Valdemir Gomes
Vejo...
Na retina da vida...
Minh’alma ansiosa... Sedenta!
Quem é ousado... Reinventa!
Encontrando caminhos... Saídas!
Tornando realidade, sonhos... Vidas!
Jamais, bravateiro, arrogante... Aplaude!

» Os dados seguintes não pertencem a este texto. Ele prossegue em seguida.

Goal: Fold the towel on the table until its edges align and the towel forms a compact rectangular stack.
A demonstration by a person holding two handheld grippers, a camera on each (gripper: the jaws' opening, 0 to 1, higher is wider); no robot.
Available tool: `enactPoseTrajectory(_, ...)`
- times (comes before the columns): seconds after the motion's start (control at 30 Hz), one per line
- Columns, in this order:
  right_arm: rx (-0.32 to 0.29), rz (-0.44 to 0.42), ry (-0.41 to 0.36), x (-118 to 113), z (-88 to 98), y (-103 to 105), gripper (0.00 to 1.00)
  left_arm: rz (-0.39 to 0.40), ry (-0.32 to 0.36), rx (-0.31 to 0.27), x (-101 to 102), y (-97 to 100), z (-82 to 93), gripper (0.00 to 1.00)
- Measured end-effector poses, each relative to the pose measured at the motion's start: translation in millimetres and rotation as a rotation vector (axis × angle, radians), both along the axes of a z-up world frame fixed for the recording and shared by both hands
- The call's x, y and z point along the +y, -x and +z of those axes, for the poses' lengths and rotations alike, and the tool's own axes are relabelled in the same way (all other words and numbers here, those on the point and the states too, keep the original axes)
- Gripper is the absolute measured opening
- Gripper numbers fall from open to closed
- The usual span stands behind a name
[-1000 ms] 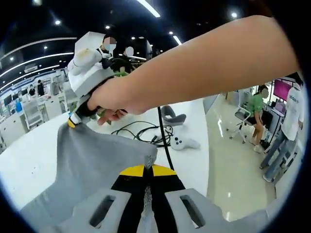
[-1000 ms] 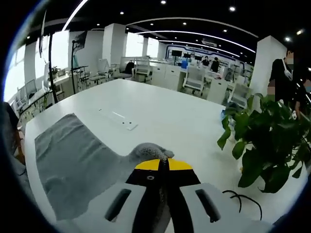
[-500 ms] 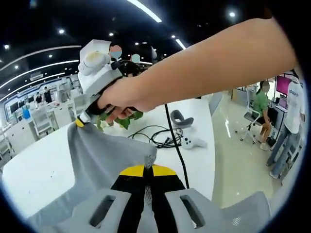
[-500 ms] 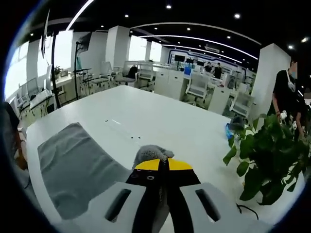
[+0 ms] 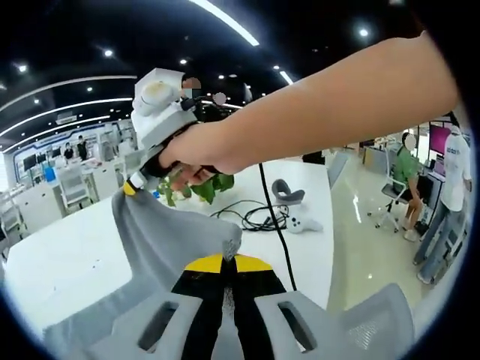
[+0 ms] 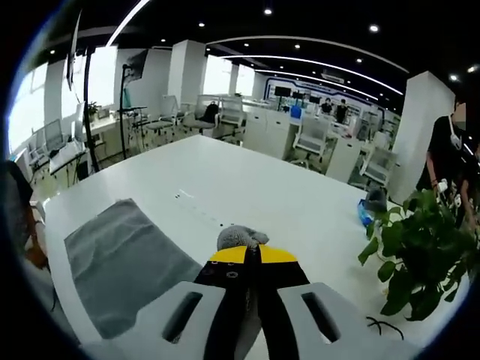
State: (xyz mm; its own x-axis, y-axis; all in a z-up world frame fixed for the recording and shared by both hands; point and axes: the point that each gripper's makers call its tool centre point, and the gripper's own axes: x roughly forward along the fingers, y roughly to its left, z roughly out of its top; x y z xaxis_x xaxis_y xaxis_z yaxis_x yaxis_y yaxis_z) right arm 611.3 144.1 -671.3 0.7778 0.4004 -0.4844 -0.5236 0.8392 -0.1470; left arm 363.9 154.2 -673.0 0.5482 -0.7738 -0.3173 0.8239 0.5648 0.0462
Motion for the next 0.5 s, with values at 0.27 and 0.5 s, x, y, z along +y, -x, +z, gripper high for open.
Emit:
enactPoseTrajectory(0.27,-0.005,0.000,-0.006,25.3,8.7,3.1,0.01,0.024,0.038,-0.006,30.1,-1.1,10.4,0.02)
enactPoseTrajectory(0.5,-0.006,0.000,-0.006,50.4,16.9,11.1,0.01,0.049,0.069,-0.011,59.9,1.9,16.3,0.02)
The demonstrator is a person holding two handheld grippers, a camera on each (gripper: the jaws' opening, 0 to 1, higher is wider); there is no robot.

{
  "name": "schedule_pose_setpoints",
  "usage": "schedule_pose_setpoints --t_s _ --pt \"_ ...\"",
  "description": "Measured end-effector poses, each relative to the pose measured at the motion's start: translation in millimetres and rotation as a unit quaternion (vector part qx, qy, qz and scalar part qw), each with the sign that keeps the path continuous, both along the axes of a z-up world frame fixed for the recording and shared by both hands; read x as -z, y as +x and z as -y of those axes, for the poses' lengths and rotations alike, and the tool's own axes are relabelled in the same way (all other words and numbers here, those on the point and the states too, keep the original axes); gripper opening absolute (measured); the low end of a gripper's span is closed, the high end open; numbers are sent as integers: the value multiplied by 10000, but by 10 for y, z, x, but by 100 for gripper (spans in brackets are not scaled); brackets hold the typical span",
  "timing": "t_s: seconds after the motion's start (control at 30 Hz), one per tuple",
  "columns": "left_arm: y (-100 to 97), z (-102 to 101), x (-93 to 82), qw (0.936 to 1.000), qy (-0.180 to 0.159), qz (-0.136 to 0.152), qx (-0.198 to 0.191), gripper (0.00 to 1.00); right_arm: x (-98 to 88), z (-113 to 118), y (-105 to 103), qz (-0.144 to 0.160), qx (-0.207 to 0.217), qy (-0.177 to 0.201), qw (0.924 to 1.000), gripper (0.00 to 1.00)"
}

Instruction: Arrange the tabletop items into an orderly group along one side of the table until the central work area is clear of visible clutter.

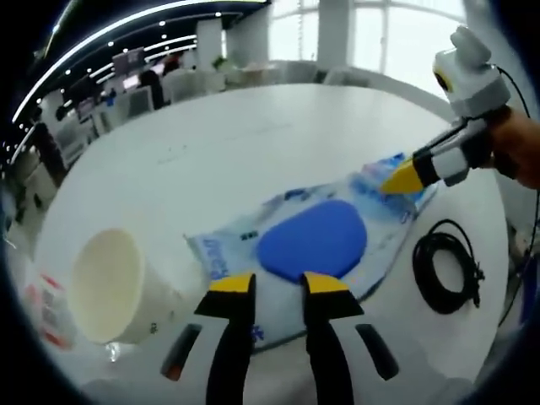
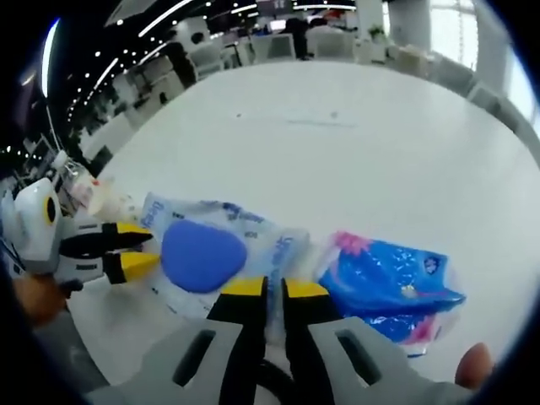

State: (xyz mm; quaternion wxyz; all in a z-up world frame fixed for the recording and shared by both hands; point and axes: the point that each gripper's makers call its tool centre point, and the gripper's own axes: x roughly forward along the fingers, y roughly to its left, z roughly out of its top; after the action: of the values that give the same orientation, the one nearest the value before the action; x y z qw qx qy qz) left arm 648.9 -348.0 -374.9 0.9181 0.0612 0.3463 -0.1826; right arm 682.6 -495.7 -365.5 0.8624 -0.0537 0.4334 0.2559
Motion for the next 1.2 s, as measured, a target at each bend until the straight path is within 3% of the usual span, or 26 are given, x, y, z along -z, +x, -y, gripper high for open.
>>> schedule_pose_setpoints --t_s 0.17,0.3,0.53,0.8,1.0,1.2 --pt "9 42 -80 9999 -117 96 1 26 -118 -37 42 245 -54 116 9996 17" --pt "3 69 -164 9995 -256 155 -25 31 -246 -22 127 559 73 187 9982 37" --pt "-1 134 -292 9987 -444 254 54 38 -360 -30 111 717 45 324 9969 50" --pt "-69 182 -402 9978 -503 319 283 48 -614 -30 61 1164 -60 416 9923 59" --pt "-93 216 -655 9952 -696 566 383 50 -864 -16 2 1513 -61 548 9870 60" --pt "-78 353 -864 9924 -818 767 503 50 -1068 192 -57 1783 111 597 9821 61"
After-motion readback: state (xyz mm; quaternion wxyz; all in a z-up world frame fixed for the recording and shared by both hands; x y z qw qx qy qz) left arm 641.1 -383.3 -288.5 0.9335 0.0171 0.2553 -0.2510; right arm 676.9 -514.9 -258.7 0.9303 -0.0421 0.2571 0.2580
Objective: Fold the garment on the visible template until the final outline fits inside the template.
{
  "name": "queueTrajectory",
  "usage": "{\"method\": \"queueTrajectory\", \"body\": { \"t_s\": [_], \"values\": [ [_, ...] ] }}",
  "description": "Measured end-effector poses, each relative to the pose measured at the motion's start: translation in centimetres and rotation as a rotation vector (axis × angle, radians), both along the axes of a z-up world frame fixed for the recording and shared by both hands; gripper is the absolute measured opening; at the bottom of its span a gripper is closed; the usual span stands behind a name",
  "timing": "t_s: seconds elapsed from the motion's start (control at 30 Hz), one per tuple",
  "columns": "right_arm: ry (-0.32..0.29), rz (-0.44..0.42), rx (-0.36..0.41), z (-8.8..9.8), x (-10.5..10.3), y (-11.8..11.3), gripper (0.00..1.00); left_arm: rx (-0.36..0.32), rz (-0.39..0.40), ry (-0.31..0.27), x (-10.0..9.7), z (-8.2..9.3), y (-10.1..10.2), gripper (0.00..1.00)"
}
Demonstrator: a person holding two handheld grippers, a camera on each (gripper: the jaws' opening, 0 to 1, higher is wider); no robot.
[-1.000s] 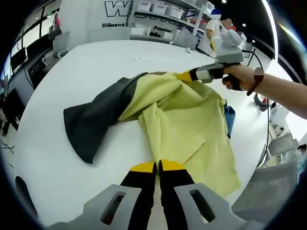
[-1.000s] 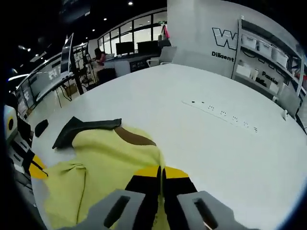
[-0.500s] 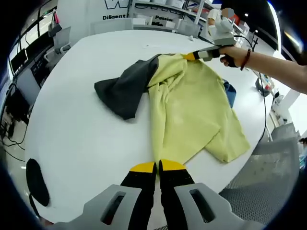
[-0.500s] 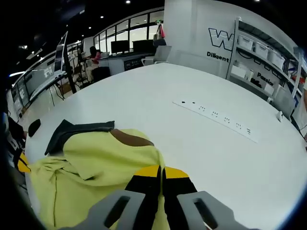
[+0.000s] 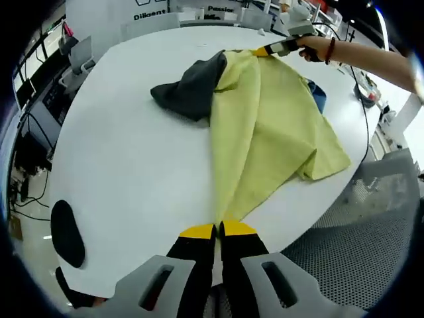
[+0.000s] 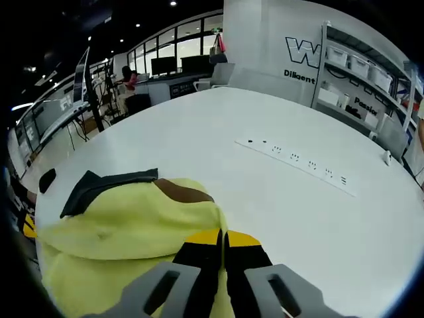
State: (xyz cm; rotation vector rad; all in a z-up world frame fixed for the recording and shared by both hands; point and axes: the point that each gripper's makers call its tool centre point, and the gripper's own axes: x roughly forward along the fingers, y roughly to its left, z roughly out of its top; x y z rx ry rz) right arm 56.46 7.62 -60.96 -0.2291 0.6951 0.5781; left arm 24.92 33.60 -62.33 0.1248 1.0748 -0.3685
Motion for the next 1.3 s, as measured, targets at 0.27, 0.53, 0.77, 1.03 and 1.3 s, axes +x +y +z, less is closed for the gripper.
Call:
{"method": "queueTrajectory", "body": {
  "t_s": [0.27,0.53,0.77,1.03,1.3],
  "values": [
    [-0.029,0.046,0.018,0.7,-0.2,1.2,0.0,0.043,0.011,0.001,0.3,0.4,1.6,0.0],
    [-0.011,0.095,0.049,1.1,-1.4,2.6,0.03,0.113,-0.081,0.103,-1.4,-1.6,1.5,0.04],
    [-0.019,0.055,0.098,2.3,-1.4,2.1,0.21,-0.072,0.05,-0.047,2.8,1.5,0.9,0.2],
    [0.0,0.036,0.148,3.1,-2.5,1.9,0.41,-0.195,0.16,-0.23,10.0,5.4,0.2,0.35],
    [0.052,0.026,0.152,2.1,-4.3,1.3,0.52,-0.226,0.136,-0.302,15.8,5.9,-2.4,0.37]
  ]
}}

Se necessário, chuta... Balde!
Mesmo ficando com pé... Ferido!
Aguçando o sexto sentido...
Esse gestor encrenqueiro... “Fraude!”
Mas, não ficaremos... Calados!
Ele adora plateia... Auditório!
Mesmo sem conteúdo... Repertório!
Qual água de açude... “Parado!”
Nada além mesmice... Arrotado!
Deixa saúde, incompetente... Pazuelo!
Tratou povo, gado, sinuelo...
Finalmente, acendeu... Bina!
Excesso, morosidade, vacina...
Procurando em ovo... “Cabelo!”
Verdadeiro jogo de empurra...
Tumultuando, não passa... Bola!
Embrulhando, tapeando... Enrola!
Xingando imprensa, mesa... Esmurra!
Problema, para baixo... Empurra!
Sua especialidade... Lambança!
Assim, COVID, segue... Avança!
A fome adentrando... Lares!
Fechando, falindo, lojas, bares...
Nada de música, sociedade... “Dança!”
Nem direitos, nem empregos...
Reforma trabalhista... Engodo!
Gestor, liso, sabonete... Lodo!
Seguindo, inóspito... Chamego!
Cercado por serviçais... “Pelegos!”
Discurso sem nexo... Chibata!”
Fake News, hoje, amanhã... “Errata!”
Nenhuma cerimônia... Zelo!
Aliás, despejando, pelos cotovelos...
Sua postura, surpreende... “Primatas!”